In an attempt to understand the bulk dynamical properties of cortical tissue, researchers have found mean field theories of particular utility due to their ability to incorporate a large range of important physiological phenomena in a relatively tractable mathematical formulation. Through developing biologically plausible models of cortical tissue that span a number of traditionally relevant scales, a quantitative link can be made theoretically between a range of empirical measurements. Theoretically spanning this explanatory gap between molecular/cellular drug action and macroscopic population dynamics assists in dealing with the often inscrutable complexities of brain dynamics. Essential to the success of this approach is the biological plausibility of not only the models but also the parameterisation of drug action. As has been discussed above, some of the first attempts at using such an approach have already been fruitful in the study of anaesthesia. These encouraging results add to the growing utility of dynamical systems theory in the analysis and conceptualisation of neural activity.

However, a number of limitations still remain for neural field approaches. Central to these limitations is the trade off between model utility and model complexity, where maintaining tractability is a serious technical challenge. Firstly, mean field models provide a tractable way of simulating the EEG on large spatial scales, but due to limited physiological and anatomical data often do so by assuming spatially homogeneous parameterisation. Given the well know heterogeneity of neocortical architectonics, improving the spatial plausibility (topology) of these models, and comparing their differences, is a central issue (e.g. Qubbaj and Jirsa 2007). Additionally, the inclusion of more biophysical details to these models often incurs a disproportionate increase in model complexity. Therefore, as part of the improvements to neural field models more generally (biophysical/topological accuracy), attempts should be made to simplify current models where possible in order to limit redundancy and improve parsimony (e.g. Kim and Robinson 2007).
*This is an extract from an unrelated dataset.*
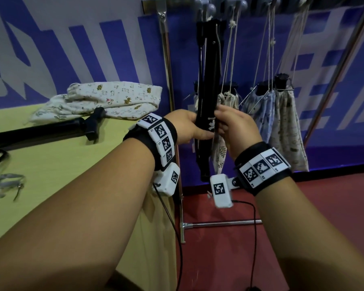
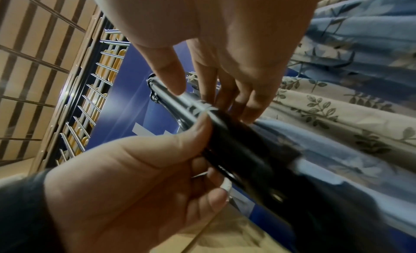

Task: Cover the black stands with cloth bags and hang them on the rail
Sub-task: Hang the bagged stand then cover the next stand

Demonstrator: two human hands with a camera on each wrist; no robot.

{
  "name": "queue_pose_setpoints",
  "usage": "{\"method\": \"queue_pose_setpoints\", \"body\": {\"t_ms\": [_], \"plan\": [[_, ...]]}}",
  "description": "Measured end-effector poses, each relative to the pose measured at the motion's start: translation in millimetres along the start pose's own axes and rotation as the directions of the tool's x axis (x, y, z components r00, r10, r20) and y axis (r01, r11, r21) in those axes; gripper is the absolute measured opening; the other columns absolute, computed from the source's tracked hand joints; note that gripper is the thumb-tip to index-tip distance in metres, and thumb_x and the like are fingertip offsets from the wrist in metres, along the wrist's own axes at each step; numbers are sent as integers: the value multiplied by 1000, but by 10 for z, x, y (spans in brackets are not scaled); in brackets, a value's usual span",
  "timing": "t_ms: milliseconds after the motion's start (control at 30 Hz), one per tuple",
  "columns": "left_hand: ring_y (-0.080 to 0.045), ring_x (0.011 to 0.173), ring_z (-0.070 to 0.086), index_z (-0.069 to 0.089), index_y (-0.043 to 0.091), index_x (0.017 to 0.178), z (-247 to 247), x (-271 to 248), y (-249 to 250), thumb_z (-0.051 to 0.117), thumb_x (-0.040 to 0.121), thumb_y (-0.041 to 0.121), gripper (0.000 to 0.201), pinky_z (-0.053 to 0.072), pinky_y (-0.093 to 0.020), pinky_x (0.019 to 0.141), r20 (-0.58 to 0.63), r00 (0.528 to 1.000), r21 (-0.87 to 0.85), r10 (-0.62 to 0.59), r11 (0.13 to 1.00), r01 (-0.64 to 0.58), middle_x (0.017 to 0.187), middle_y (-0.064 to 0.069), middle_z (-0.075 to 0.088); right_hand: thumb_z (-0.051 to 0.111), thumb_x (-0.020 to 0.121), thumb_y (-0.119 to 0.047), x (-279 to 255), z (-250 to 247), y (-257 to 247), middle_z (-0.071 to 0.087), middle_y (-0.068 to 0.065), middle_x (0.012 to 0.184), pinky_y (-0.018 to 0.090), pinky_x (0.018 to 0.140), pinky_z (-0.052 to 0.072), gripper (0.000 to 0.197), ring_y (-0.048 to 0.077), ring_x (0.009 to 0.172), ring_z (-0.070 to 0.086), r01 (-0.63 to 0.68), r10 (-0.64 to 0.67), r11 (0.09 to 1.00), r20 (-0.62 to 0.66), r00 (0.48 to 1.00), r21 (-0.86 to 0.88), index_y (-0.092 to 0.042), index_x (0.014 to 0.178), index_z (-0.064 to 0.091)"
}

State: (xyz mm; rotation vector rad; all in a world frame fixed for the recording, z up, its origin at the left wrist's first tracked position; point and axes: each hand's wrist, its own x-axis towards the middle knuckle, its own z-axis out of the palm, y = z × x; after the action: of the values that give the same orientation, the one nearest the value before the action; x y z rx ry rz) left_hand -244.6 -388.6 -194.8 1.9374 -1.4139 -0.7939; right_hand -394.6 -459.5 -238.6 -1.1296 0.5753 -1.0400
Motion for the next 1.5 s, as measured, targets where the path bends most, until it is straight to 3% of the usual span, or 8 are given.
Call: {"method": "queue_pose_setpoints", "body": {"t_ms": [100,233,333,500,667,833,1300,1500], "plan": [[-4,88,72,78,22,110,-49,11,15,84,86,23,25,54,-15,71,-102,994,-70,35,997,-42,97,6,79,53,92,7,-4,-49,72,82,2,105,26,85,58,43,13,99,77,-61,67,984,33,997,-165,-20,116,76],[-15,97,76,78,22,98,-130,27,-3,87,82,25,19,58,-39,98,-189,981,-126,39,990,-63,96,3,81,68,96,-1,-112,-61,172,80,-9,104,22,85,52,35,0,95,74,-28,112,918,191,975,-395,-28,117,75],[-13,97,75,77,24,101,-163,5,-1,85,84,27,19,58,-36,95,-216,975,-159,52,983,-87,97,6,80,72,101,-11,-137,-53,244,79,-16,101,22,84,54,31,-4,92,75,23,69,900,195,978,-436,-41,107,71],[-12,101,74,76,27,112,-191,-56,28,84,82,41,34,60,-35,89,-207,977,-167,47,983,-82,100,9,80,69,102,-7,-129,-55,230,77,-4,107,24,71,63,37,12,89,77,39,4,936,123,992,-349,-37,123,69],[-19,79,66,73,19,99,-120,-85,115,61,86,-5,30,57,-33,77,-133,991,-233,-26,973,-6,81,-4,70,73,100,-13,-78,-77,210,80,0,114,39,96,63,38,16,104,77,104,-67,910,104,992,-401,-23,137,72],[-31,86,75,76,12,98,-69,-100,13,71,86,-2,19,64,-45,84,-158,987,-99,-33,995,17,87,-15,76,72,101,-19,-48,-75,178,81,-3,116,42,102,60,37,14,109,77,134,-99,912,109,989,-388,-23,137,72],[-21,91,79,74,5,114,-58,-151,70,67,97,1,19,65,-29,76,-127,990,-264,-68,964,32,98,-14,79,63,106,-9,-128,-107,116,83,3,106,22,78,62,27,16,97,80,120,-98,963,100,990,-242,-13,130,75],[-22,76,79,71,-1,114,-45,-155,135,66,96,-4,19,63,-26,60,-132,975,-304,-176,944,129,87,-18,76,74,99,-17,-50,-96,245,81,-1,116,41,102,60,38,17,111,77,144,-119,944,101,988,-297,-21,137,73]]}}
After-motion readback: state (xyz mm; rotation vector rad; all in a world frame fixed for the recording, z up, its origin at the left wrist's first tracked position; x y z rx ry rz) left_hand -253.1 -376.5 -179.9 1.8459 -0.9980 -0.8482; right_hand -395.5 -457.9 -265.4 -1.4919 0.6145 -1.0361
More immediate future developments in mean field or neural mass modelling of cerebral cortex include the extension of the current literature of simulated anaesthesia, especially the exploration of dissociative anaesthetic agents such as ketamine, nitrous oxide and xenon whose pharmacological action is the antagonism of the excitatory glutamatergic NMDA receptor (Hirota 2006). Such developments naturally lead into other domains of brain function, such as learning and memory in the general case of NMDA receptor functioning. Indeed, mean field models of anaesthesia have been extended into sleep (e.g. Wilson et al. 2006b), where the similarities of the EEG spectrum and behavioural state suggest some shared putative mechanisms. Development of these models requires some judicial extension as their already large degrees of freedom must be constrained by empirical data. Some constraints can be provided by utilising mean field models for EEG DOA monitoring as mentioned above, where clinical requirements insist on rapid online assessment of EEG dynamics and therefore limit computational complexity. Together these theoretical and practical improvements may produce a better understanding not only of the quantitative changes in the EEG during anaesthesia but also the physiological processes underlying conscious states.